The only thing binding all involved parties together is a great love of grandstanding. Winner or victim – either one works when you’re preaching from the virtual pulpit.

This could have been constructively solved at several points with a climbing down and an extended hand. Djokovic could have offered to leave and promised to be back. The Australian bureaucracy could have admitted it screwed up and offered to let him stay. There are a dozen ways this gong show could have been turned into a sweet story.

But no one does that any more. We are all too entitled and too angry. We want someone to listen to us and figure the best way to achieve that goal is get up right up in their grill and start lecturing.

Quiet dignity is out of fashion. Self-denial has been replaced by self-care. Conciliation or kindness? Are you kidding me, man? What are you? Religious?

The goal now isn’t solving anything. It’s ramping up the emotional temperature of the fight in order to jack the dopamine hit.

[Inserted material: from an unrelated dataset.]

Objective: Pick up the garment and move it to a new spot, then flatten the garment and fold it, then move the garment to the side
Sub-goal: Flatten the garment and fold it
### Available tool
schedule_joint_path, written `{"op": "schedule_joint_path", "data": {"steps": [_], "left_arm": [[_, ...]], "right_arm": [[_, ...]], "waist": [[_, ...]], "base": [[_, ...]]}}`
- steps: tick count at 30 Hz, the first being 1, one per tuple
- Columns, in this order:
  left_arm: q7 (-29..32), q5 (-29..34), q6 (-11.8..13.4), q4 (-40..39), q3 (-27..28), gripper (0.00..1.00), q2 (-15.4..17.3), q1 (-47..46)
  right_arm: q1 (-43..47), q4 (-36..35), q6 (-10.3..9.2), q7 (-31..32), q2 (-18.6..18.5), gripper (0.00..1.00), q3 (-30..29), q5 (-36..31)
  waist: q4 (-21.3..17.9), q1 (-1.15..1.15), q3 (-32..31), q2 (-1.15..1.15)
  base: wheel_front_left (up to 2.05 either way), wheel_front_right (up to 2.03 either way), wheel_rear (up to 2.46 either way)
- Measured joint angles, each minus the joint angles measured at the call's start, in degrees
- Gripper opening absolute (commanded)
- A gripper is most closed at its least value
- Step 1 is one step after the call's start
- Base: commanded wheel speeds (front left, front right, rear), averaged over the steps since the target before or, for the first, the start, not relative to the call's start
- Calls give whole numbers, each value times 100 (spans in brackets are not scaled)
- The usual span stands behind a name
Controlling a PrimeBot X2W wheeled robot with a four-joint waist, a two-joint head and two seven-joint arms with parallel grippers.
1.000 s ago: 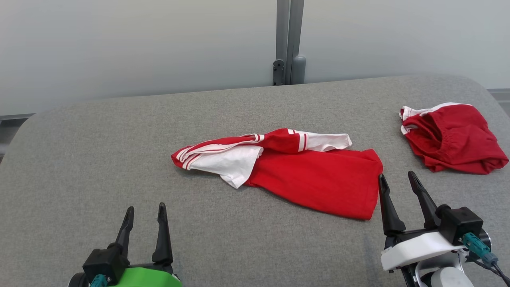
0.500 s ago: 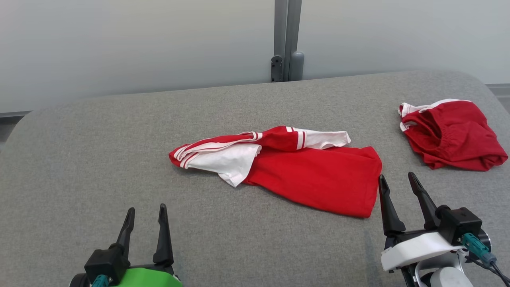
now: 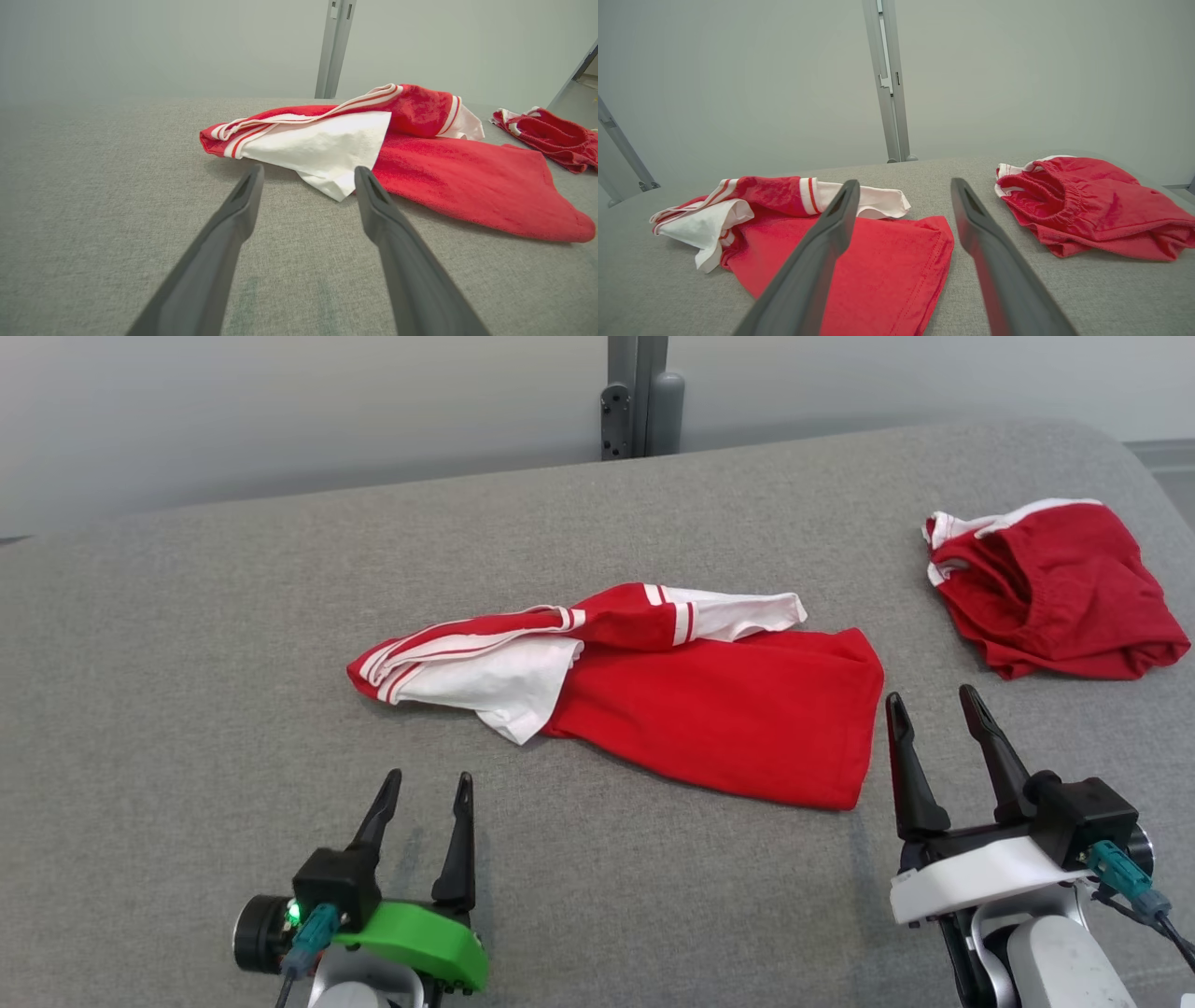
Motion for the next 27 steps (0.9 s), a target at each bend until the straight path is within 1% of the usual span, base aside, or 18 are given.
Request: {"op": "schedule_joint_path", "data": {"steps": [3, 8, 12, 15, 18, 19, 20, 22, 27], "left_arm": [[68, 60, -12, 485, -218, 100, -1, -385], [66, 65, 10, 1089, -387, 100, -7, -947], [45, 62, 36, 1493, -366, 100, -8, -1243], [40, 27, 120, 1750, -235, 100, 21, -1408], [34, -14, 140, 1978, -148, 100, 76, -1529], [32, -14, 148, 2049, -120, 95, 91, -1565], [11, -20, 157, 2096, -90, 69, 103, -1600], [8, -32, 170, 2136, -15, 0, 121, -1686], [8, -8, 159, 1947, 103, 0, 123, -1730]], "right_arm": [[-110, 5, 0, -3, 2, 100, 54, 2], [-210, 20, 0, -5, -2, 100, 14, 3], [-248, 36, 0, -13, -3, 100, -31, 30], [-276, 46, 0, -27, -4, 100, -59, 47], [-314, 60, 0, -31, -4, 100, -101, 73], [-331, 68, 0, -32, -3, 100, -111, 75], [-337, 71, 0, -32, -3, 100, -116, 78], [-355, 69, 0, -32, -3, 100, -126, 89], [-372, 59, 0, -32, -2, 100, -156, 89]], "waist": [[-143, 0, 177, 0], [-442, 0, 433, 0], [-678, 0, 628, 0], [-834, 0, 753, 0], [-948, 0, 879, 0], [-981, 0, 915, 0], [-1006, 0, 942, 0], [-1039, 0, 982, 0], [-978, 0, 975, 0]], "base": [[0, 0, 0], [0, 0, 0], [0, 0, 0], [0, 0, 0], [0, 0, 0], [0, 0, 0], [0, 0, 0], [0, 0, 0], [0, 0, 0]]}}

There are a whole bunch of noses still out there and they won’t cut themselves off, so let’s get cracking. See you again in court. And at the presser afterward. And on the practice court, maybe. Or at the airport. And then back at court and at other pressers and on Instagram and Reddit.

If we keep at this long enough, we’ll eventually get to the point where we aren’t fighting about Djokovic, tennis, COVID-19, politics or because we’re lonely. We’ll be fighting because we like to fight.